**EXTRACTED INFORMATION**
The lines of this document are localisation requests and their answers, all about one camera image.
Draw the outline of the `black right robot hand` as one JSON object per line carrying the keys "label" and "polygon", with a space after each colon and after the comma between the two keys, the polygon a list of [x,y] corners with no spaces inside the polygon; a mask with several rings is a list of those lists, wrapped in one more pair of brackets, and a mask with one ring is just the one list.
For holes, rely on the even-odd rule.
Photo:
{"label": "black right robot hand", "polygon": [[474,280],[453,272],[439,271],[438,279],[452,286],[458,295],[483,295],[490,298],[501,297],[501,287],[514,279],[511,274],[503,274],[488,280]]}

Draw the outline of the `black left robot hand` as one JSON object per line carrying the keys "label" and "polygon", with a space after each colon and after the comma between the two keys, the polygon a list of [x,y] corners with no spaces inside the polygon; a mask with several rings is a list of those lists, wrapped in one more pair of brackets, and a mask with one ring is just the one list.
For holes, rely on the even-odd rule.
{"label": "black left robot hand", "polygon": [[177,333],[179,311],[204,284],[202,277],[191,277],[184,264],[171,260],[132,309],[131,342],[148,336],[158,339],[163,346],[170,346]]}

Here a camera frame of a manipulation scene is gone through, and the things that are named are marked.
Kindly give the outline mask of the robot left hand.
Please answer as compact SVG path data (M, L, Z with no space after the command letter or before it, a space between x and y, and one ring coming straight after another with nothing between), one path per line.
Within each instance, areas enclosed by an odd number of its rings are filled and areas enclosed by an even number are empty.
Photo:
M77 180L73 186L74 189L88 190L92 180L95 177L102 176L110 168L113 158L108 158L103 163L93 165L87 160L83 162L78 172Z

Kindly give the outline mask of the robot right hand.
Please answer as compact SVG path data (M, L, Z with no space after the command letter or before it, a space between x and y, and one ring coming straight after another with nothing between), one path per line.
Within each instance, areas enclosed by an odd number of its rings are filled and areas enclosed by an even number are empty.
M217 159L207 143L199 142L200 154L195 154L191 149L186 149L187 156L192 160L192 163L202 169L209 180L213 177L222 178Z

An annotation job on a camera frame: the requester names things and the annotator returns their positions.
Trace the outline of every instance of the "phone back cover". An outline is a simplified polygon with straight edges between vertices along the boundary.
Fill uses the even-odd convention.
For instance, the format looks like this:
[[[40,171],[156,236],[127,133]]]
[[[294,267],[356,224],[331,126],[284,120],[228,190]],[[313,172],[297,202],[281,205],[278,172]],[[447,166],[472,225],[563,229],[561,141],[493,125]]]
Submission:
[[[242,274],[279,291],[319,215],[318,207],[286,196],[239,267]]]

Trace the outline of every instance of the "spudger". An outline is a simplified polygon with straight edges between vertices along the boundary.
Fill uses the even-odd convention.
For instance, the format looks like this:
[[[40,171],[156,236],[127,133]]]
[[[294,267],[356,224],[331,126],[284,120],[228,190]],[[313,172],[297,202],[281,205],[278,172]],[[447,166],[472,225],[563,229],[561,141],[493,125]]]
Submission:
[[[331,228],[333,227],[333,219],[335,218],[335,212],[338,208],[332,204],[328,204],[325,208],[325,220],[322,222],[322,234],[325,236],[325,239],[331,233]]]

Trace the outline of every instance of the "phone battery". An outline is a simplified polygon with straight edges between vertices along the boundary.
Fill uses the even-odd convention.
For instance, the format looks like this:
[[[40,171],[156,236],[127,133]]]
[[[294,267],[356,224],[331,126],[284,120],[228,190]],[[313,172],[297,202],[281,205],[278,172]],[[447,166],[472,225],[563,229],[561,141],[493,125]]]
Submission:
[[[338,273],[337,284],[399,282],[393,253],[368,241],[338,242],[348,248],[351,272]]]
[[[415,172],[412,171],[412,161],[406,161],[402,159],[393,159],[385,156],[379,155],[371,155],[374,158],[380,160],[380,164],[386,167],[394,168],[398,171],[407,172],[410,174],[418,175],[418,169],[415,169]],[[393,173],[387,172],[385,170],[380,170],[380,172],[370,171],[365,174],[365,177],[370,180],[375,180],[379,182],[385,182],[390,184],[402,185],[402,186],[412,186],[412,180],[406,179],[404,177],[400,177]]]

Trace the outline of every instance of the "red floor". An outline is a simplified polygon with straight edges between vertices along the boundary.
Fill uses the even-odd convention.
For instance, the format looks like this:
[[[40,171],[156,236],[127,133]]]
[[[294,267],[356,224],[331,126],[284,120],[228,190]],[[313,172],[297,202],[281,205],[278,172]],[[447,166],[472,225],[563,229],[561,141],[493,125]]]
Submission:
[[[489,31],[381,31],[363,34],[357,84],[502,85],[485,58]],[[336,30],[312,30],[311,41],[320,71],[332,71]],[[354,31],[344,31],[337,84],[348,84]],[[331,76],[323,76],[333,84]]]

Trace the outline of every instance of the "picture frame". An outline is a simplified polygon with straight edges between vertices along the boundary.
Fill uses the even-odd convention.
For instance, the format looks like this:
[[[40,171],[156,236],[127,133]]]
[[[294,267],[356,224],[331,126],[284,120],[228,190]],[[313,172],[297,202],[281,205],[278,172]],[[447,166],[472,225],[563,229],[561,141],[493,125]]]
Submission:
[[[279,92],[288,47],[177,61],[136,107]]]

**TASK STATEMENT**
In the answer, each entry from the listing must be transcribed exactly.

**ANSWER BOX**
The lines of this document are localisation requests and their answers, all about one camera image.
Draw the outline of the `black right robot hand` as one JSON object per line carrying the keys "label" and "polygon", with a space after each colon and after the comma between the two keys, the polygon a list of [x,y] corners with no spaces inside the polygon; a mask with several rings is a list of those lists, wrapped in one more pair of brackets, and a mask with one ring is just the one list.
For holes, rely on the even-odd rule.
Photo:
{"label": "black right robot hand", "polygon": [[474,280],[453,272],[439,271],[438,279],[452,286],[458,295],[483,295],[490,298],[501,297],[501,287],[514,279],[511,274],[503,274],[488,280]]}

Draw the outline of the `black left robot hand` as one JSON object per line carrying the keys "label" and "polygon", with a space after each colon and after the comma between the two keys, the polygon a list of [x,y] corners with no spaces inside the polygon; a mask with several rings is a list of those lists, wrapped in one more pair of brackets, and a mask with one ring is just the one list.
For holes, rely on the even-odd rule.
{"label": "black left robot hand", "polygon": [[177,333],[179,311],[204,284],[202,277],[191,277],[184,264],[171,260],[132,309],[131,342],[148,336],[158,339],[163,346],[170,346]]}

Here a camera frame of a manipulation scene is gone through, and the things that are named are marked.
Kindly give the outline mask of the robot left hand.
Please answer as compact SVG path data (M, L, Z with no space after the command letter or before it, a space between x and y, and one ring coming straight after another with nothing between), one path per line.
Within each instance, areas enclosed by an odd number of its rings are filled and areas enclosed by an even number are empty.
Photo:
M77 180L73 186L74 189L88 190L92 180L95 177L102 176L110 168L113 158L108 158L103 163L93 165L87 160L83 162L78 172Z

Kindly give the outline mask of the robot right hand.
Please answer as compact SVG path data (M, L, Z with no space after the command letter or before it, a space between x and y, and one ring coming straight after another with nothing between), one path per line.
Within each instance, areas enclosed by an odd number of its rings are filled and areas enclosed by an even number are empty.
M217 159L207 143L199 142L200 154L195 154L191 149L186 149L187 156L192 160L192 163L202 169L209 180L213 177L222 178Z

An annotation job on a camera frame: the requester names things and the annotator returns their positions.
Trace the outline of every instance of the "phone back cover". An outline is a simplified polygon with straight edges between vertices along the boundary.
Fill uses the even-odd convention.
For instance, the format looks like this:
[[[40,171],[156,236],[127,133]]]
[[[294,267],[356,224],[331,126],[284,120],[228,190]],[[313,172],[297,202],[281,205],[278,172]],[[447,166],[472,225],[563,229],[561,141],[493,125]]]
Submission:
[[[242,274],[279,291],[319,215],[318,207],[286,196],[239,267]]]

Trace the outline of every instance of the "spudger". An outline is a simplified polygon with straight edges between vertices along the boundary.
Fill uses the even-odd convention.
For instance, the format looks like this:
[[[40,171],[156,236],[127,133]]]
[[[294,267],[356,224],[331,126],[284,120],[228,190]],[[313,172],[297,202],[281,205],[278,172]],[[447,166],[472,225],[563,229],[561,141],[493,125]]]
Submission:
[[[331,228],[333,227],[333,219],[335,218],[335,212],[338,208],[332,204],[328,204],[325,208],[325,220],[322,222],[322,234],[325,236],[325,239],[331,233]]]

Trace the outline of every instance of the "phone battery". An outline is a simplified polygon with straight edges between vertices along the boundary.
Fill uses the even-odd convention.
For instance, the format looks like this:
[[[40,171],[156,236],[127,133]]]
[[[294,267],[356,224],[331,126],[284,120],[228,190]],[[313,172],[297,202],[281,205],[278,172]],[[447,166],[472,225],[563,229],[561,141],[493,125]]]
Submission:
[[[338,273],[337,284],[399,282],[393,253],[368,241],[338,242],[348,248],[351,272]]]
[[[415,172],[412,171],[412,161],[406,161],[402,159],[393,159],[385,156],[379,155],[371,155],[374,158],[380,160],[380,164],[386,167],[394,168],[398,171],[407,172],[410,174],[418,175],[418,169],[415,169]],[[393,173],[387,172],[385,170],[380,170],[380,172],[370,171],[365,174],[365,177],[370,180],[375,180],[379,182],[385,182],[390,184],[402,185],[402,186],[412,186],[412,180],[406,179],[404,177],[400,177]]]

Trace the outline of every instance of the "red floor". An outline is a simplified polygon with straight edges between vertices along the boundary.
Fill uses the even-odd convention.
For instance, the format looks like this:
[[[40,171],[156,236],[127,133]]]
[[[294,267],[356,224],[331,126],[284,120],[228,190]],[[313,172],[297,202],[281,205],[278,172]],[[447,166],[472,225],[563,229],[561,141],[493,125]]]
Submission:
[[[489,31],[381,31],[363,34],[357,84],[502,85],[485,58]],[[336,30],[312,30],[311,41],[320,71],[332,71]],[[354,31],[344,31],[337,84],[348,84]],[[331,76],[323,76],[333,84]]]

Trace the outline of every instance of the "picture frame". An outline is a simplified polygon with straight edges between vertices along the boundary.
Fill uses the even-odd convention.
For instance, the format looks like this:
[[[40,171],[156,236],[127,133]]]
[[[294,267],[356,224],[331,126],[284,120],[228,190]],[[313,172],[297,202],[281,205],[278,172]],[[447,166],[472,225],[563,229],[561,141],[493,125]]]
Submission:
[[[279,92],[288,47],[177,61],[136,107]]]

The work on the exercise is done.